ECLI:NL:CRVB:2004:AQ7120
Centrale Raad van Beroep
- Hoger beroep
- Ch. van Voorst
- Rechtspraak.nl
Beoordeling geschiktheid voor eigen werk en WAO-schatting in het kader van de Ziektewet
In deze zaak gaat het om een hoger beroep van appellant tegen een besluit van de Raad van bestuur van het Uitvoeringsinstituut werknemersverzekeringen (Uwv) inzake de toekenning van ziekengeld. Appellant, die in het verleden werkzaam was in een rozenkwekerij en later in een bakkerij, had zich ziek gemeld vanwege psychische klachten. Het bestreden besluit, dat appellant geen ziekengeld meer toekende, werd door de rechtbank ongegrond verklaard. De Centrale Raad van Beroep heeft de zaak op 14 juli 2004 behandeld, waarbij appellant werd vertegenwoordigd door zijn advocaat, mr. A.G.M. Haase, en gedaagde door mr. W. Pouwelse.
De Raad heeft vastgesteld dat gedaagde bij de beoordeling van de geschiktheid voor arbeid een onjuiste maatstaf heeft aangelegd. Gedaagde had het werk in de bakkerij niet als maatstaf voor de arbeid meegenomen, wat volgens de Raad niet terecht was. De Raad oordeelde dat het werk in de bakkerij, ondanks het ontbreken van nadere gegevens, wel degelijk in aanmerking moest worden genomen bij de beoordeling van de geschiktheid van appellant voor zijn eigen werk. De Raad concludeerde dat het bestreden besluit en de eerdere uitspraak van de rechtbank niet in stand konden blijven, omdat er sprake was van schending van artikel 19 van de Ziektewet.

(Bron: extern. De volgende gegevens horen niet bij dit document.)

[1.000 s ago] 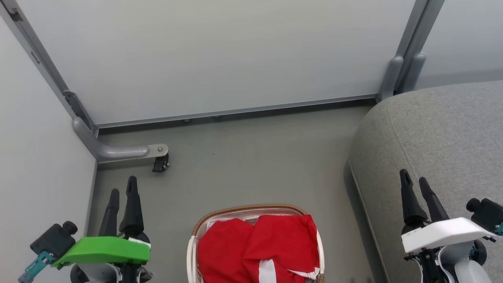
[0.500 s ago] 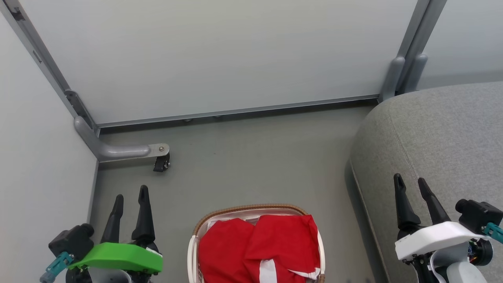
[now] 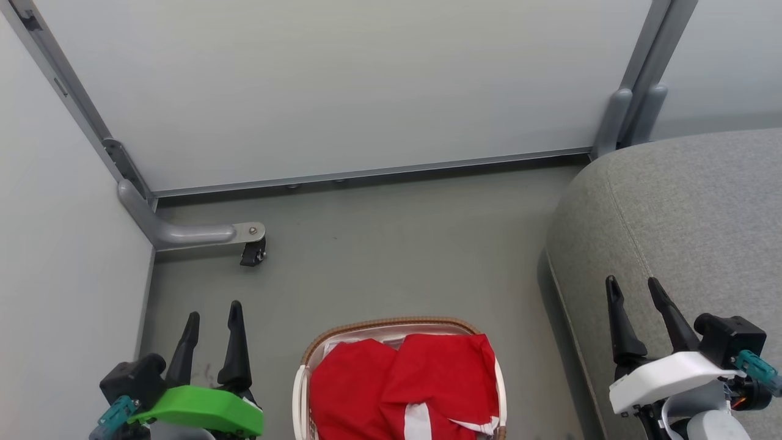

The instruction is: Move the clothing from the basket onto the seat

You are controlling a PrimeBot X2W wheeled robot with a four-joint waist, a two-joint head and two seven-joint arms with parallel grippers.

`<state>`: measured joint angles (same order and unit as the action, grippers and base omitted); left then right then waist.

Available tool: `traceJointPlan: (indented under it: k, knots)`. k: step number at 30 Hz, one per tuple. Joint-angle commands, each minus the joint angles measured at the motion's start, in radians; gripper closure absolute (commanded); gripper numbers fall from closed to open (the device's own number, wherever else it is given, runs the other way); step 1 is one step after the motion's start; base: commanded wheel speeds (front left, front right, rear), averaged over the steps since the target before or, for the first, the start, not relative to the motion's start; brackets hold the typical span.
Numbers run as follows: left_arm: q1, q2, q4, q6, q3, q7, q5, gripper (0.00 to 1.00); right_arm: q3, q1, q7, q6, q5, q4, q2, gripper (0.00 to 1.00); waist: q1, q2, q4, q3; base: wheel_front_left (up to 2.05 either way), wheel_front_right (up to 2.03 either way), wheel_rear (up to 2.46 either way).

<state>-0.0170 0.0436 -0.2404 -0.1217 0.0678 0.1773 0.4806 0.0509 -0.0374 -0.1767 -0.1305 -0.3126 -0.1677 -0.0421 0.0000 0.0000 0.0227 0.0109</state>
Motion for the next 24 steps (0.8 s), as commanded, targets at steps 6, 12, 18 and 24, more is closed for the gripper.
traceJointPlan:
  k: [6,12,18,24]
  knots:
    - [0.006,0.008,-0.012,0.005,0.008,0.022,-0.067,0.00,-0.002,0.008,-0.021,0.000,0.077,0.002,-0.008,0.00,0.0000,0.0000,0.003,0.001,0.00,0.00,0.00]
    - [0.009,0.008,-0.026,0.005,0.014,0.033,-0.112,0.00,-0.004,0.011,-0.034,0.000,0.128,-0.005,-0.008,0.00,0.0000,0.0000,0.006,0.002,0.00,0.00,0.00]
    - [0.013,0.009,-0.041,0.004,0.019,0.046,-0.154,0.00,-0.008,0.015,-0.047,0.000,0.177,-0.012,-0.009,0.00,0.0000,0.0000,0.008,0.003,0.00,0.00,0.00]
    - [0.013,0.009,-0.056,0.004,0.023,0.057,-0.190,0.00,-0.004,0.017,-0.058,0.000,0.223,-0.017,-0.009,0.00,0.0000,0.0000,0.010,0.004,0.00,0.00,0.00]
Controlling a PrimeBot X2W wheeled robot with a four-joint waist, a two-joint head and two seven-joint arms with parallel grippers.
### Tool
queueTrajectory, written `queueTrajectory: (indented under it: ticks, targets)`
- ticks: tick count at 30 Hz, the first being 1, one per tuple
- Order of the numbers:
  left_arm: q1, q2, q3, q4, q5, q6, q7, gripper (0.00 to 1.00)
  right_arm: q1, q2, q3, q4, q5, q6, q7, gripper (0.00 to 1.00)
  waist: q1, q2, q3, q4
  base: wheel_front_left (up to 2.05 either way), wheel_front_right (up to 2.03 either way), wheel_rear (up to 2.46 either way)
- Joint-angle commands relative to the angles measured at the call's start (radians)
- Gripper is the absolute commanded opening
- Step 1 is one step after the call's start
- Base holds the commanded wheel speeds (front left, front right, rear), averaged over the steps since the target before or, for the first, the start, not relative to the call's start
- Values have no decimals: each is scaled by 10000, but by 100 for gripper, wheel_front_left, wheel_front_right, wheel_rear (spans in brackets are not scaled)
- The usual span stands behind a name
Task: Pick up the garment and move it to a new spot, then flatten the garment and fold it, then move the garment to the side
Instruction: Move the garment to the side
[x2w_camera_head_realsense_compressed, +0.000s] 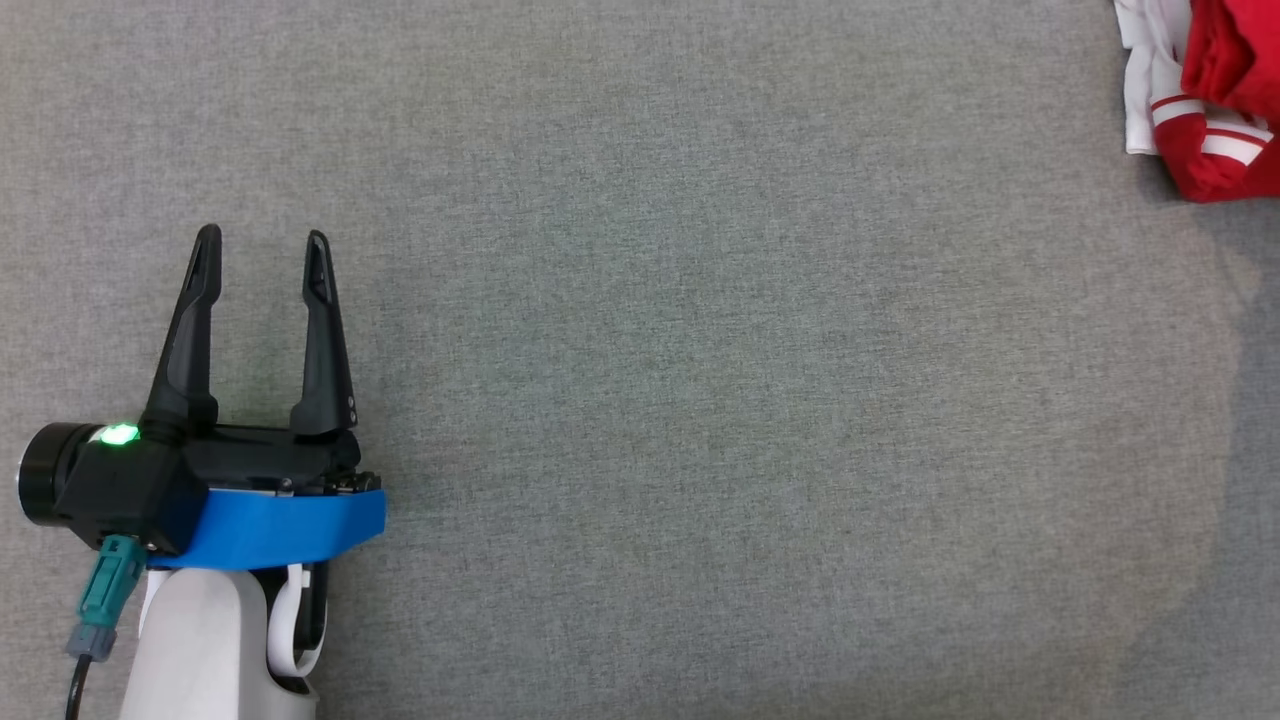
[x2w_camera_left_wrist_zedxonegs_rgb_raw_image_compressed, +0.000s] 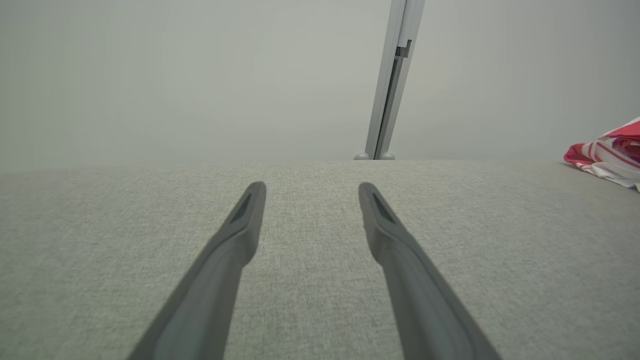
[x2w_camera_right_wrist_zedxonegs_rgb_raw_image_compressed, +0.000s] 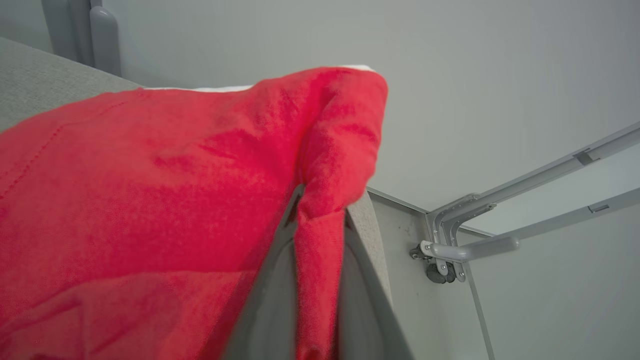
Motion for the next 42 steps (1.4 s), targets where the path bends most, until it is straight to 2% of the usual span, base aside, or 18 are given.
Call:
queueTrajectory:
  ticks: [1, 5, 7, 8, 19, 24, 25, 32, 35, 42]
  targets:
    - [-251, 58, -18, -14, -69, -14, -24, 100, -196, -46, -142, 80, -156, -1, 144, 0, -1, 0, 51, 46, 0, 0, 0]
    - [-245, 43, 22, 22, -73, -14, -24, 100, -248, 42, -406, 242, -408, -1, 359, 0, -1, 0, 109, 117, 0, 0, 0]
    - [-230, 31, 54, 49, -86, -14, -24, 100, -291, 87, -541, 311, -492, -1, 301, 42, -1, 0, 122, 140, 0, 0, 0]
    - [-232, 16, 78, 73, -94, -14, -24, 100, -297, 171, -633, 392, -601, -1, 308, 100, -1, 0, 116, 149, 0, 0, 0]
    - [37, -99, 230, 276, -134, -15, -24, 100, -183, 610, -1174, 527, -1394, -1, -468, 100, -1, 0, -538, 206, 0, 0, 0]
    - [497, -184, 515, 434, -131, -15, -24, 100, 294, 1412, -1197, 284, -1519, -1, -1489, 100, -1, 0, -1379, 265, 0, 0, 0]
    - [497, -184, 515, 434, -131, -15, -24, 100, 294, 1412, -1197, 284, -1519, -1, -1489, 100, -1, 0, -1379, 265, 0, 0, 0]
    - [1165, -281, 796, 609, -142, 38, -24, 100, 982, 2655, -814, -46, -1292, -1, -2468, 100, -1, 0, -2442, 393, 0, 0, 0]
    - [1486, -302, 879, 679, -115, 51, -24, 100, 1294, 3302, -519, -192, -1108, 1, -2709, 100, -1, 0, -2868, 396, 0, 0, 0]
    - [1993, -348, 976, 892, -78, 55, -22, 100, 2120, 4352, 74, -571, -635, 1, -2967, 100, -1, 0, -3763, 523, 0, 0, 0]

De Centrale Raad van Beroep heeft het bestreden besluit vernietigd en gedaagde opgedragen een nieuw besluit te nemen met inachtneming van deze uitspraak. Tevens is gedaagde veroordeeld in de proceskosten van appellant, die zijn begroot op € 1288,- voor verleende rechtsbijstand in zowel de eerste aanleg als in hoger beroep. De Raad heeft ook bepaald dat gedaagde het betaalde recht van € 109,23 aan appellant dient te vergoeden.